Patents: Google versus Microsoft

This post describes an ongoing dispute between Google and Microsoft regarding the recently sold Nortel patents.

The dispute started after the Nortel and their patents were bought by a consortium comprising the companies Apple, EMC, Ericsson, Microsoft, Research In Motion and Sony. Google also bid for those patents, but lost. Afterwards, they wrote a blog post, complaining about an organized campaign against them. Quote:

But Android’s success has yielded something else: a hostile, organized campaign against Android by Microsoft, Oracle, Apple and other companies, waged through bogus patents.

They’re doing this by banding together to acquire Novell’s old patents (the “CPTN” group including Microsoft and Apple) and Nortel’s old patents (the “Rockstar” group including Microsoft and Apple), to make sure Google didn’t get them; seeking $15 licensing fees for every Android device; attempting to make it more expensive for phone manufacturers to license Android (which we provide free of charge) than Windows Phone 7; and even suing Barnes & Noble, HTC, Motorola, and Samsung. Patents were meant to encourage innovation, but lately they are being used as a weapon to stop it.

Yes Google, those grapes are awfully sour. To be sure, there are no saints in this fight. But Google did start it; they used the money from their search and ad monopoly to offer an operating system for free that other companies have no choice but to charge for. And now they are basically whining about losing the bid for Nortel. The response from Microsoft is interesting and provides additional context (via TechCrunch). It is a series of four tweets from @fxshaw:
  • [2011-08-04] Hello again David Drummond. This is going to take a few tweets, so here we go. Let’s look at what Google does not dispute in their reply.
  • [2011-08-04] We offered Google the opportunity to bid with us to buy the Novell patents; they said no.
  • [2011-08-04] Why? BECAUSE they wanted to buy something that they could use to assert against someone else.
  • [2011-08-04] SO partnering with others & reducing patent liability across industry is not something they wanted to help do
That’s not completely honest from Microsoft either, because Microsoft currently gets royalties for each Android phone sold. The Nortel patents would have helped Google fight those royalties. So there is a certain amount of hypocrisy on both sides.

Updates 2011-08-06:

  • Daring Fireball: “More on Google and Patents”. Quote:
    I never said it wasn’t OK for Google to give Android away for free. What I’m saying is that it’s also OK for Microsoft to assert that Android can’t be free of charge, because it violates a bunch of Microsoft’s patents. This is exactly the intended purpose of the patent system.

    Google seems to feel entitled to copy whatever it wants. Android copies the UI from the iPhone. Places copied data from Yelp. Google+ copies from Facebook. Their coupon thing is a clone of Groupon. And yet it’s Google that acts as though it has been offended when these competitors fight back.

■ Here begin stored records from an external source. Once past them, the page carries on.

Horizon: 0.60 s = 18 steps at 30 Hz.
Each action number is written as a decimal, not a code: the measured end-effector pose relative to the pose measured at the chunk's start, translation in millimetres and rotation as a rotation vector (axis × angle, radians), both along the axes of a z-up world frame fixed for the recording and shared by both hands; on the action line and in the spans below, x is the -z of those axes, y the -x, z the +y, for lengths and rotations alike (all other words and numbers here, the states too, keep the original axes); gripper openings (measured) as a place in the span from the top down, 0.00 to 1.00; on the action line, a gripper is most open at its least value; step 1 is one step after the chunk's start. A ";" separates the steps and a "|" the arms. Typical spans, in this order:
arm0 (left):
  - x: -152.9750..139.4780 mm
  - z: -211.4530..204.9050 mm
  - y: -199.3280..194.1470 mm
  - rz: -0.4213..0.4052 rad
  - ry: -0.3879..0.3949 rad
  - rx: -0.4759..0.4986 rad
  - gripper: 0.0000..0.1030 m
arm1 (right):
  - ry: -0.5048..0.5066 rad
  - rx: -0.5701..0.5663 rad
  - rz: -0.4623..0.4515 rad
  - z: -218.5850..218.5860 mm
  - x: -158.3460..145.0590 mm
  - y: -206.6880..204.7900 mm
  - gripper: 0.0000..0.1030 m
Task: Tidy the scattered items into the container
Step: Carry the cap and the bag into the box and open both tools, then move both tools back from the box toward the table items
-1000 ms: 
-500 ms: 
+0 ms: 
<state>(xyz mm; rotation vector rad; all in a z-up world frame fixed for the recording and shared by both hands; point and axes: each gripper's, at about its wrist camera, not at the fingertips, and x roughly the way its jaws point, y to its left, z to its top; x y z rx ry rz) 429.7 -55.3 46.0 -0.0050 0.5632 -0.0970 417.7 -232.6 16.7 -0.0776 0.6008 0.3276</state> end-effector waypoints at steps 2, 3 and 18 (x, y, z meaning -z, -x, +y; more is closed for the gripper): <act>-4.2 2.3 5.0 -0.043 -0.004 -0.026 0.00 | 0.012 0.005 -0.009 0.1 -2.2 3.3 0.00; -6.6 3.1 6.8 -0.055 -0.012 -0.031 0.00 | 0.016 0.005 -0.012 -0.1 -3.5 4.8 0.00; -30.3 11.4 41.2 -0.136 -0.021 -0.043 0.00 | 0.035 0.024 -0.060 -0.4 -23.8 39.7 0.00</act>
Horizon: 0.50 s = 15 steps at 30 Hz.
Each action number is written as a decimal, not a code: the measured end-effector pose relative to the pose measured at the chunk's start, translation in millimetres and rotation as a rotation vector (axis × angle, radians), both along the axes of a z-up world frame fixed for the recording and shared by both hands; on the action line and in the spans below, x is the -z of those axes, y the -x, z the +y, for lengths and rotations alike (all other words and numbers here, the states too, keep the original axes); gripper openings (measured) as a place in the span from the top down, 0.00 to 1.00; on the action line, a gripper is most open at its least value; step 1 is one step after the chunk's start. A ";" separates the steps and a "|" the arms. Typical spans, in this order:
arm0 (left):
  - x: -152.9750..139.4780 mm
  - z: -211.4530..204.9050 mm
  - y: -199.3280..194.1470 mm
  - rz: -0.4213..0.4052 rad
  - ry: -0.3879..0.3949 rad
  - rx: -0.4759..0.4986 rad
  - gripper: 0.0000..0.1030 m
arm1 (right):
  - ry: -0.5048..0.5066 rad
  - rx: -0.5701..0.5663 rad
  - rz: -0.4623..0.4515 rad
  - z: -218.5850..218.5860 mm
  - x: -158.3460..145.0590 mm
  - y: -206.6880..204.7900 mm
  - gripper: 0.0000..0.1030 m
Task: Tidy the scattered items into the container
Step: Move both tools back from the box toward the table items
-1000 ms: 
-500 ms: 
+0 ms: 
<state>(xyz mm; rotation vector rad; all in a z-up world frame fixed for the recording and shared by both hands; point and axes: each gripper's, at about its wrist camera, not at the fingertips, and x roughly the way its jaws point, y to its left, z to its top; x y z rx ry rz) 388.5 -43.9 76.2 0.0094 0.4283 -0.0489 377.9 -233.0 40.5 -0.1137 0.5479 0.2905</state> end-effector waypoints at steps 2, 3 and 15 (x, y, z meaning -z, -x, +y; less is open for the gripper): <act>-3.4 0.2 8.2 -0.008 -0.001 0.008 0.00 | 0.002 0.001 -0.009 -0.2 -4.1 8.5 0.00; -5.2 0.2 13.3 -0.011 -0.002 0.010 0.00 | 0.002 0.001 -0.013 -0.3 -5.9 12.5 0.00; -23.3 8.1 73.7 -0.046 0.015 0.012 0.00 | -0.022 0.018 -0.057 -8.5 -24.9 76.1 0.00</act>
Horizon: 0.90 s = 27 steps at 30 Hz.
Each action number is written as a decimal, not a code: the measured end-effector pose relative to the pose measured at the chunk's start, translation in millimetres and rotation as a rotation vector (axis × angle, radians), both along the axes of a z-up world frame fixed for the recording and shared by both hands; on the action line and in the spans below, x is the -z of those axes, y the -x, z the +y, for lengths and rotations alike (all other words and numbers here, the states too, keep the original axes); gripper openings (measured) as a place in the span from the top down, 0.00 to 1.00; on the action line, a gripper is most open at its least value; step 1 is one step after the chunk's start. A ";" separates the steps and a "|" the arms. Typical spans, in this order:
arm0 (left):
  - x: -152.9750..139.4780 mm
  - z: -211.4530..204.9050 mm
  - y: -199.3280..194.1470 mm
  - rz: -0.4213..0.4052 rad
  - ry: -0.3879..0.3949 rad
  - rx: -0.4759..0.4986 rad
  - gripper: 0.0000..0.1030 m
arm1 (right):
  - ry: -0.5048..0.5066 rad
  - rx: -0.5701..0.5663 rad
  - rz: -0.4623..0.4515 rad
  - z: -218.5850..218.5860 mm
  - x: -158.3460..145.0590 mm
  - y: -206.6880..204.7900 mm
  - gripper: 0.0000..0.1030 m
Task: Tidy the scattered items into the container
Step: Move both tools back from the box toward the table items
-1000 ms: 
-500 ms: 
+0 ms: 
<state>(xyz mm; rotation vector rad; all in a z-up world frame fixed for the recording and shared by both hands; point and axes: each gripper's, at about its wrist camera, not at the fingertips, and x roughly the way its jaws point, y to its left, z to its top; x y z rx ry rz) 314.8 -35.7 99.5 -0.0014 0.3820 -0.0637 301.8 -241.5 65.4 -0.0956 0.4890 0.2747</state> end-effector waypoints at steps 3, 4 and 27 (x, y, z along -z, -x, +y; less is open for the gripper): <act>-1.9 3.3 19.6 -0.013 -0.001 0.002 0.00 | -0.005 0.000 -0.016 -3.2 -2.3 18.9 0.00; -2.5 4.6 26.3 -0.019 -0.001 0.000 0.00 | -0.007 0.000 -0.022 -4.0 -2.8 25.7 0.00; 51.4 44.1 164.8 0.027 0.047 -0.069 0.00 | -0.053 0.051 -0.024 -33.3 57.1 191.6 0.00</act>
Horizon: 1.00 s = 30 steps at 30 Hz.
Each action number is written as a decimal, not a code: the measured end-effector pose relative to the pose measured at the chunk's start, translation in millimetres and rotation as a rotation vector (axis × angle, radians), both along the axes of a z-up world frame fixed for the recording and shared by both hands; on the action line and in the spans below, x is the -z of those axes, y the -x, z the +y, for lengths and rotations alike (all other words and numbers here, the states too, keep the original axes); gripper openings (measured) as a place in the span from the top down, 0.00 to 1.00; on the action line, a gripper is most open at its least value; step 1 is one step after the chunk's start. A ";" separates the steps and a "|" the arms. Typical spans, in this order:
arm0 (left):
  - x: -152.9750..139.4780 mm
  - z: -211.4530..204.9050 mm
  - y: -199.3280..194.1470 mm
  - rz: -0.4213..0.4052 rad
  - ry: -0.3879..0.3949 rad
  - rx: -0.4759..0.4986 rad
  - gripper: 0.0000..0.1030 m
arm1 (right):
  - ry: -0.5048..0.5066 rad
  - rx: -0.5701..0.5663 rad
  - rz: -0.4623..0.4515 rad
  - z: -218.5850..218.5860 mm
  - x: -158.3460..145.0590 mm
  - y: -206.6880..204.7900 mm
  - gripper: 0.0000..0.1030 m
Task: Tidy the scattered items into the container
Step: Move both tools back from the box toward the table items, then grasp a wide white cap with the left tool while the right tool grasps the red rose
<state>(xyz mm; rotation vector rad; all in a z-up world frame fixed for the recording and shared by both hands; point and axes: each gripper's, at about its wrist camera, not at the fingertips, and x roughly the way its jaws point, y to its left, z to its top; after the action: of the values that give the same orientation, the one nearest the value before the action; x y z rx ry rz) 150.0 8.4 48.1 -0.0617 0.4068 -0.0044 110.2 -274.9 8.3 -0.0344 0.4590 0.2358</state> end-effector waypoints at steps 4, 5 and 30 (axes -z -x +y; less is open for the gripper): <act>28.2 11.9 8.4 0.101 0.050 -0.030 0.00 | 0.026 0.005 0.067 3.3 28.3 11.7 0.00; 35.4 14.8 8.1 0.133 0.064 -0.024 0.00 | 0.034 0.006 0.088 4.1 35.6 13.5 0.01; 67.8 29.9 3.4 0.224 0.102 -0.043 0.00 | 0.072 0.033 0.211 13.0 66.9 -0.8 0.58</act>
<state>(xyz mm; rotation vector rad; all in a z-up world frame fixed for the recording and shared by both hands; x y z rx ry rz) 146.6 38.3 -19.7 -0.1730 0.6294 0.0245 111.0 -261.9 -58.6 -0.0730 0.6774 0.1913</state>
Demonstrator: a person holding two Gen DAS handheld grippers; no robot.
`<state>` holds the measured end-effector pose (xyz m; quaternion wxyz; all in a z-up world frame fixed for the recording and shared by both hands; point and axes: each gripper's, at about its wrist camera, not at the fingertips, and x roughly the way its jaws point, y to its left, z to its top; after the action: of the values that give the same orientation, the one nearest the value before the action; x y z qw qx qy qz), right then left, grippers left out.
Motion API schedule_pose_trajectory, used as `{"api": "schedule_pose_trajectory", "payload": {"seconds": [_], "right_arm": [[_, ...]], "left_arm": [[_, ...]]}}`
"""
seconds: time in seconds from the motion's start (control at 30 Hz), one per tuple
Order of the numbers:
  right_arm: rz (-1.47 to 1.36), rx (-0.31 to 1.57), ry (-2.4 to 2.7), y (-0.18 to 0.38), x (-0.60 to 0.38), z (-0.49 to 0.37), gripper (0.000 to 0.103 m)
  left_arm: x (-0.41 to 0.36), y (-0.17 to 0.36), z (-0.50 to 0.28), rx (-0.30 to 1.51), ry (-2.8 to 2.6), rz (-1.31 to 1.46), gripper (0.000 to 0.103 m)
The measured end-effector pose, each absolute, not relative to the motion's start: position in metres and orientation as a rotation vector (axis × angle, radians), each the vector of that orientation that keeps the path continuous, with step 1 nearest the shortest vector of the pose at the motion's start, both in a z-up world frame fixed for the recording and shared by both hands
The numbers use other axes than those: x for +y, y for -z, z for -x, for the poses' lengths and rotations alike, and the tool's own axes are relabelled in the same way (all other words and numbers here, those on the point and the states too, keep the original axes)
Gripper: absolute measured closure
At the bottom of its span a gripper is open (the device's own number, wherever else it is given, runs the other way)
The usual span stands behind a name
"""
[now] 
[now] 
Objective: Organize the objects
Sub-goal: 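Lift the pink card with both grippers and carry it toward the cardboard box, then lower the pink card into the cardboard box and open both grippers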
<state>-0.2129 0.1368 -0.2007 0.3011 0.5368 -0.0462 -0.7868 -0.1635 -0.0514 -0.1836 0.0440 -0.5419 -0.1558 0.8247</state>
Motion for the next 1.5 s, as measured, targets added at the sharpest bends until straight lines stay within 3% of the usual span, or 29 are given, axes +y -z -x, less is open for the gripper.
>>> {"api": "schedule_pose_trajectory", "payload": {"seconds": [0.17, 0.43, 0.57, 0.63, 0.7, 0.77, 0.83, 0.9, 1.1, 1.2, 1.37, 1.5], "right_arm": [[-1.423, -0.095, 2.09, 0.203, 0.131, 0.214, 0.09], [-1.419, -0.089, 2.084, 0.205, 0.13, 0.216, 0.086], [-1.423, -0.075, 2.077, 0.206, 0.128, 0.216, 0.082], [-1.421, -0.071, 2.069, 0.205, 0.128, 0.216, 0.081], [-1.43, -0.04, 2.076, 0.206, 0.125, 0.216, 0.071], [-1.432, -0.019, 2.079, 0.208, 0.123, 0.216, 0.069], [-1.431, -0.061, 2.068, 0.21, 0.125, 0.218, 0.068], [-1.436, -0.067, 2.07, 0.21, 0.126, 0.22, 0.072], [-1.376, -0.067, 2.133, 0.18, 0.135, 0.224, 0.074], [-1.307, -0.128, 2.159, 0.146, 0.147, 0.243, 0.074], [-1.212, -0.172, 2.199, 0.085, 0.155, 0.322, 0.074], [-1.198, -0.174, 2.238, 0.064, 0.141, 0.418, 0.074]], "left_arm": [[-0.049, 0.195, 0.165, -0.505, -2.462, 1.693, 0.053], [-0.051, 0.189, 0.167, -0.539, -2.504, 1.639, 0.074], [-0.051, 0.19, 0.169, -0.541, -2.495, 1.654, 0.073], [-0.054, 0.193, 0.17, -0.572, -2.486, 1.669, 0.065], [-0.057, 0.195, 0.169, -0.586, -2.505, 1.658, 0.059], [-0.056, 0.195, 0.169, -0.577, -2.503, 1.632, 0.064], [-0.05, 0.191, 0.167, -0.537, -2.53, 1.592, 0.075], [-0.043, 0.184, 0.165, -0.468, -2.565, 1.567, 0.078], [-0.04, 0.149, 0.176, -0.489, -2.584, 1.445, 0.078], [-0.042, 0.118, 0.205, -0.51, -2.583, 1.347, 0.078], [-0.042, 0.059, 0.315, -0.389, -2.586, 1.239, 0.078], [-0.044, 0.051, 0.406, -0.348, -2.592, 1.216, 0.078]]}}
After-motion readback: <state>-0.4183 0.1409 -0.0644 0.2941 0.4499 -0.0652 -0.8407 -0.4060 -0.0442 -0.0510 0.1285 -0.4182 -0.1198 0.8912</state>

  • Ars Technica: “Google-Microsoft spat could be tiny step toward patent reform”. Quote:
    Cato Institute scholar and Ars contributor Timothy B. Lee recently wrote an Ask Ars on whether patent reform is on the horizon, declaring that the immediate future looks bleak but that "the long-term outlook is somewhat better" thanks in part to the rash of bad press about software patents.

    "Continued bad press will gradually shift public opinion toward greater skepticism of the patent system. And that will make both Congress and the courts more sympathetic to serious reforms," Lee wrote. "This process won't happen fast enough to affect the patent bill now making its way through Congress. But sooner or later, the patent system's flaws will become so obvious that even a member of Congress can't ignore them."